_Activity:_
Print each entry precisely; exclude the pictures.

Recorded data
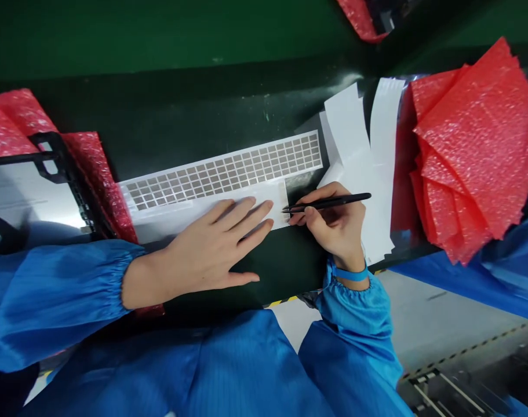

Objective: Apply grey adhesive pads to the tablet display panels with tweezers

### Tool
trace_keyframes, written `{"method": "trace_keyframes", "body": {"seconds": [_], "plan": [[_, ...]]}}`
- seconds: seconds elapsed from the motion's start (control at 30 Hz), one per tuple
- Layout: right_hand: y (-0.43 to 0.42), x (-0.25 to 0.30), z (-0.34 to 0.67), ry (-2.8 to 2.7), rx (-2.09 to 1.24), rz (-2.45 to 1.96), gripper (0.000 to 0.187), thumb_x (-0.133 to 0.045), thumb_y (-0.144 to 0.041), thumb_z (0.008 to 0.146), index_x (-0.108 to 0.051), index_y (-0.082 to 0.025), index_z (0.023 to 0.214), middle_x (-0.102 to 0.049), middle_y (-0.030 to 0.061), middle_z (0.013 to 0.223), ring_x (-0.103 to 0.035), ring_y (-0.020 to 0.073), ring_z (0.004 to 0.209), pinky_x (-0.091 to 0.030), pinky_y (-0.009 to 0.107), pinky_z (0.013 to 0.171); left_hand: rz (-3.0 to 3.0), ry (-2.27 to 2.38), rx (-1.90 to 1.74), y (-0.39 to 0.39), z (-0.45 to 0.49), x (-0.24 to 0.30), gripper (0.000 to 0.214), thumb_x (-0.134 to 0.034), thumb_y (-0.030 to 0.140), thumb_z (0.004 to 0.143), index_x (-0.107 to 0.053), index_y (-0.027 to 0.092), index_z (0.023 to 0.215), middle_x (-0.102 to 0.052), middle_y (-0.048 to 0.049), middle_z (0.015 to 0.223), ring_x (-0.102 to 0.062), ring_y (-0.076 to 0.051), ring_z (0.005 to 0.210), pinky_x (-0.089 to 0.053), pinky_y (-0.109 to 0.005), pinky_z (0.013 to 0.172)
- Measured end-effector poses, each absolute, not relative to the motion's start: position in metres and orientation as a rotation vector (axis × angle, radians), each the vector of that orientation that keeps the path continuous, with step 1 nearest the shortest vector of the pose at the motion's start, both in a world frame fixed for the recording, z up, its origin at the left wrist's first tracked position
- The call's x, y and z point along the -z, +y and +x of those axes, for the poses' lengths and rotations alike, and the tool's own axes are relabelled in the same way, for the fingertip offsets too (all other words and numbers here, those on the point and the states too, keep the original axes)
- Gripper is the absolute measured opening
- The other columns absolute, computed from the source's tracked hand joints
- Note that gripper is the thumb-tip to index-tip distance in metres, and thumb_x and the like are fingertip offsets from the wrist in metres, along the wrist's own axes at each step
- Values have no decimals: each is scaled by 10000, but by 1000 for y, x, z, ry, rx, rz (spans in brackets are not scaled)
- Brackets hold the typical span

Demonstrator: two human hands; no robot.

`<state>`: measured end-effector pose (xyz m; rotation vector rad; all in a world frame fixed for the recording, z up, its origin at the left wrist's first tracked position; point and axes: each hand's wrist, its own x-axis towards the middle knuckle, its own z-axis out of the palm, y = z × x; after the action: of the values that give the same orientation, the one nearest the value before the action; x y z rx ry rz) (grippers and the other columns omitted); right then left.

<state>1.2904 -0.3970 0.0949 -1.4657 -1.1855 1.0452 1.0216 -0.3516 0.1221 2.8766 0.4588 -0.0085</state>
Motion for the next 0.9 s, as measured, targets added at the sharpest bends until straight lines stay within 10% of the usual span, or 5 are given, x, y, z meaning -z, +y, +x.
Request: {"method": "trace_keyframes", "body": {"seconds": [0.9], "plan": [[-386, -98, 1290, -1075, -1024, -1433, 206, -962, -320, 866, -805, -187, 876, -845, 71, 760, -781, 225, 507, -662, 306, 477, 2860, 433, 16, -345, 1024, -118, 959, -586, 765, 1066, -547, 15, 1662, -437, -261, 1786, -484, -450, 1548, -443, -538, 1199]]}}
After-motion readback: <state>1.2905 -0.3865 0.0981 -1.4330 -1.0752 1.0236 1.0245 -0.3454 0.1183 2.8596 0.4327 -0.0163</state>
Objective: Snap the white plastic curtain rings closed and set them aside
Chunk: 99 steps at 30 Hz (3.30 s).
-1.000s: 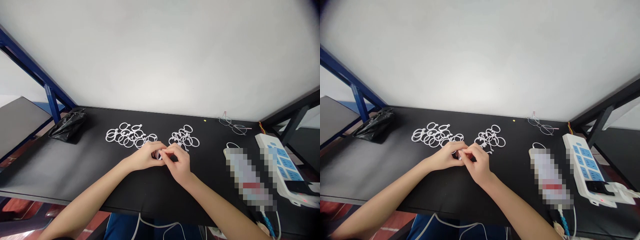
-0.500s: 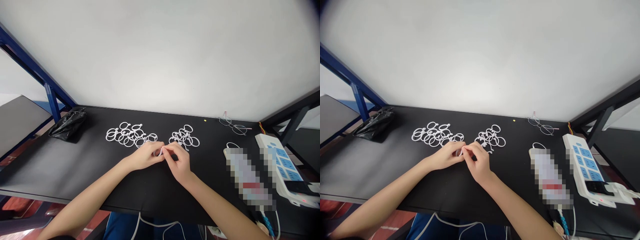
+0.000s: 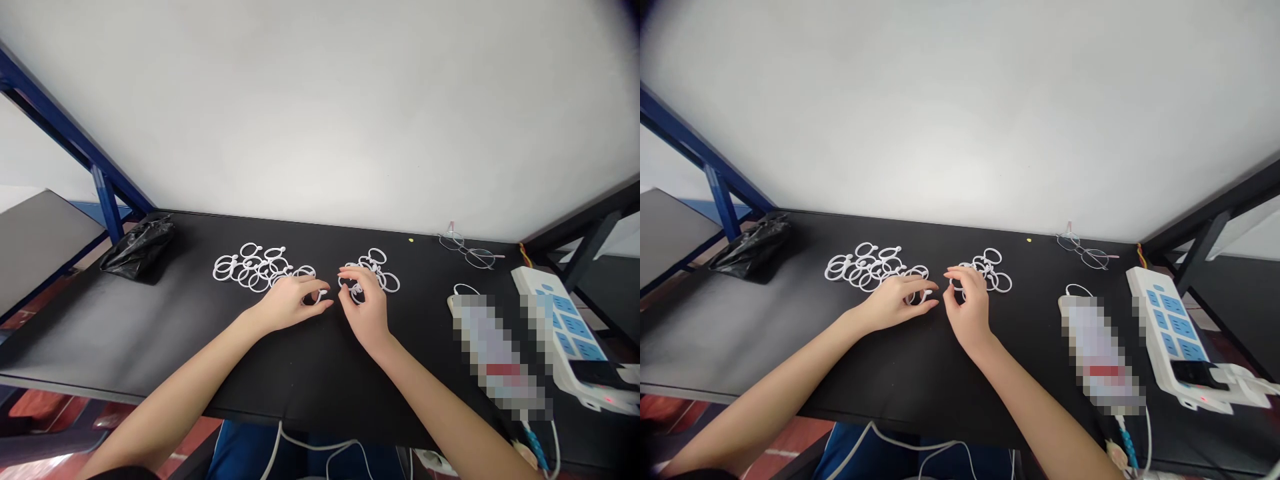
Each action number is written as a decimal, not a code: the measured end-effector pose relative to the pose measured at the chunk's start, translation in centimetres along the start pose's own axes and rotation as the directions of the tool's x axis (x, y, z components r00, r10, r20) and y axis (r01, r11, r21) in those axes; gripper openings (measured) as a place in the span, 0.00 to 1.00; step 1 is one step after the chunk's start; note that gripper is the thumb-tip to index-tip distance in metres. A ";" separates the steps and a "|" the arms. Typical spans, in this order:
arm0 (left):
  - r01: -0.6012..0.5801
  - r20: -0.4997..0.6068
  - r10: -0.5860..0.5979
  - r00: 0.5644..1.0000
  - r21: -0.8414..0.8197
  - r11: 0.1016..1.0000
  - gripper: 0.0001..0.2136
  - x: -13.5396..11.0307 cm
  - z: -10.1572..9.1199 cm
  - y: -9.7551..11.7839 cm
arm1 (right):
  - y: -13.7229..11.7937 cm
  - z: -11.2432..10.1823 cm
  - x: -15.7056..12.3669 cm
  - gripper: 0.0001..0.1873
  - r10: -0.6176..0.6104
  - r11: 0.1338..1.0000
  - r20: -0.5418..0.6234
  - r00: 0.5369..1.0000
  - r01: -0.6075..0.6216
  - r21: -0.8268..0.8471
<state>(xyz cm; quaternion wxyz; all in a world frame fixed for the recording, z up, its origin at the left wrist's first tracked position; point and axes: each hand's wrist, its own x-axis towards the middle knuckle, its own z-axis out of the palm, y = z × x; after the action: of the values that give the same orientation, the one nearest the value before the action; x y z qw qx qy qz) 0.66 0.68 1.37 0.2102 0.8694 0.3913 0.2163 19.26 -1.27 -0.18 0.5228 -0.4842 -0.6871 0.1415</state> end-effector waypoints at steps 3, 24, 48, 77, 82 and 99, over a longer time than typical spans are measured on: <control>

_Output for this task:_
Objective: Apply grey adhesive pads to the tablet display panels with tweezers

### Tool
trace_keyframes, written `{"method": "trace_keyframes", "body": {"seconds": [_], "plan": [[_, ...]]}}`
- seconds: seconds elapsed from the motion's start (control at 30 Hz), one per tuple
- Layout: right_hand: y (-0.43 to 0.42), x (-0.25 to 0.30), z (-0.34 to 0.67), ry (-2.8 to 2.7), rx (-2.09 to 1.24), rz (-2.45 to 1.96), gripper (0.000 to 0.187), thumb_x (-0.133 to 0.045), thumb_y (-0.144 to 0.041), thumb_z (0.008 to 0.146), index_x (-0.108 to 0.051), index_y (-0.082 to 0.025), index_z (0.023 to 0.214), middle_x (-0.102 to 0.049), middle_y (-0.030 to 0.061), middle_z (0.013 to 0.223), ring_x (-0.103 to 0.035), ring_y (-0.020 to 0.073), ring_z (0.004 to 0.209), pinky_x (-0.091 to 0.030), pinky_y (-0.009 to 0.107), pinky_z (0.013 to 0.171); left_hand: rz (-3.0 to 3.0), ry (-2.27 to 2.38), rx (-1.90 to 1.74), y (-0.39 to 0.39), z (-0.45 to 0.49), x (-0.24 to 0.30), gripper (0.000 to 0.214), thumb_x (-0.134 to 0.034), thumb_y (-0.030 to 0.140), thumb_z (0.004 to 0.143), index_x (-0.107 to 0.053), index_y (-0.027 to 0.092), index_z (0.023 to 0.215), middle_x (-0.102 to 0.052), middle_y (-0.048 to 0.049), middle_z (0.015 to 0.223), ring_x (-0.102 to 0.062), ring_y (-0.076 to 0.051), ring_z (0.005 to 0.210), pinky_x (-0.089 to 0.053), pinky_y (-0.109 to 0.005), pinky_z (0.013 to 0.172)
- Measured end-effector poses, each absolute, not relative to the motion's start: position in metres and orientation as a rotation vector (axis × angle, radians), each the vector of that orientation that keeps the path continuous, with step 1 nearest the shortest vector of the pose at the motion's start, both in a world frame fixed for the recording, z up, its origin at the left wrist's first tracked position
- The call's x, y and z point along the -z, +y and +x of those axes, for the poses' lengths and rotations alike, and the tool's own axes are relabelled in the same way, for the fingertip offsets too (all other words and numbers here, those on the point and the states too, keep the original axes)
- Gripper is the absolute measured opening
- The other columns absolute, computed from the source's tracked hand joints
- Note that gripper is the thumb-tip to index-tip distance in metres, and thumb_x and the like are fingertip offsets from the wrist in metres, along the wrist's own axes at each step
- Values have no decimals: each is scaled by 10000, but by 1000 for y, x, z, ry, rx, rz (spans in brackets are not scaled)
- Brackets hold the typical span

Demonstrator: two human hands; no robot.

`<state>`: measured end-effector pose (xyz m; rotation vector rad; all in a world frame fixed for the recording, z up, its origin at the left wrist's first tracked position; point and axes: each hand's wrist, its own x-axis towards the middle knuckle, its own z-axis out of the palm, y = z × x; after the action: of the values that give the same orientation, the one nearest the value before the action; x y z rx ry rz) (grippers and the other columns omitted); right then left.

<state>1.2904 -0.3970 0.0949 -1.4657 -1.1855 1.0452 1.0216 -0.3516 0.1221 2.8766 0.4588 -0.0085</state>
Motion for the next 0.9 s, as measured, targets added at the sharpest bends until straight lines stay within 10% of the usual span, or 5 are given, x, y, z meaning -z, +y, +x.
Request: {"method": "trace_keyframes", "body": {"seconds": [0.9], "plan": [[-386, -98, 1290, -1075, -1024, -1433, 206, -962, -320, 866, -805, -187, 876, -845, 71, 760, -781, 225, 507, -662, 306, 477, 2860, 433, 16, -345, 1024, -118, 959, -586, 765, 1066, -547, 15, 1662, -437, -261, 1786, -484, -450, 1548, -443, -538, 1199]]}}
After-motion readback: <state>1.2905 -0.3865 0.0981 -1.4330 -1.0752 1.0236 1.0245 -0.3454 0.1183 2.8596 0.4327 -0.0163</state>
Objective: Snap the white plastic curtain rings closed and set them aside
Chunk: 99 steps at 30 Hz (3.30 s).
-1.000s: 
-0.500s: 
+0.000s: 
Each action number is written as a decimal, not a code: the measured end-effector pose relative to the pose measured at the chunk's start, translation in centimetres along the start pose's own axes and rotation as the directions of the tool's x axis (x, y, z components r00, r10, r20) and y axis (r01, r11, r21) in those axes; gripper openings (measured) as a place in the span, 0.00 to 1.00; step 1 is one step after the chunk's start; note that gripper is the thumb-tip to index-tip distance in metres. A ";" separates the steps and a "|" the arms. Typical spans, in this order:
arm0 (left):
  - r01: -0.6012..0.5801
  - r20: -0.4997..0.6068
  - r10: -0.5860..0.5979
  - r00: 0.5644..1.0000
  - r21: -0.8414..0.8197
  - r11: 0.1016..1.0000
  - gripper: 0.0001..0.2136
  - x: -13.5396..11.0307 cm
  - z: -10.1572..9.1199 cm
  - y: -9.7551..11.7839 cm
arm1 (right):
  - y: -13.7229..11.7937 cm
  - z: -11.2432..10.1823 cm
  - x: -15.7056..12.3669 cm
  - gripper: 0.0001..0.1873
  - r10: -0.6176..0.6104
  - r11: 0.1338..1.0000
  - r20: -0.5418..0.6234
  - r00: 0.5369..1.0000
  - r01: -0.6075..0.6216
  - r21: -0.8268..0.8471
<state>(xyz cm; quaternion wxyz; all in a world frame fixed for the recording, z up, its origin at the left wrist's first tracked position; point and axes: each hand's wrist, its own x-axis towards the middle knuckle, its own z-axis out of the palm, y = z × x; after the action: of the values that give the same orientation, the one nearest the value before the action; x y z qw qx qy qz) 0.66 0.68 1.37 0.2102 0.8694 0.3913 0.2163 19.26 -1.27 -0.18 0.5228 -0.4842 -0.6871 0.1415</state> end-effector waypoints at steps 3, 24, 48, 77, 82 and 99, over a longer time than typical spans are measured on: <control>

No other output belongs to this answer.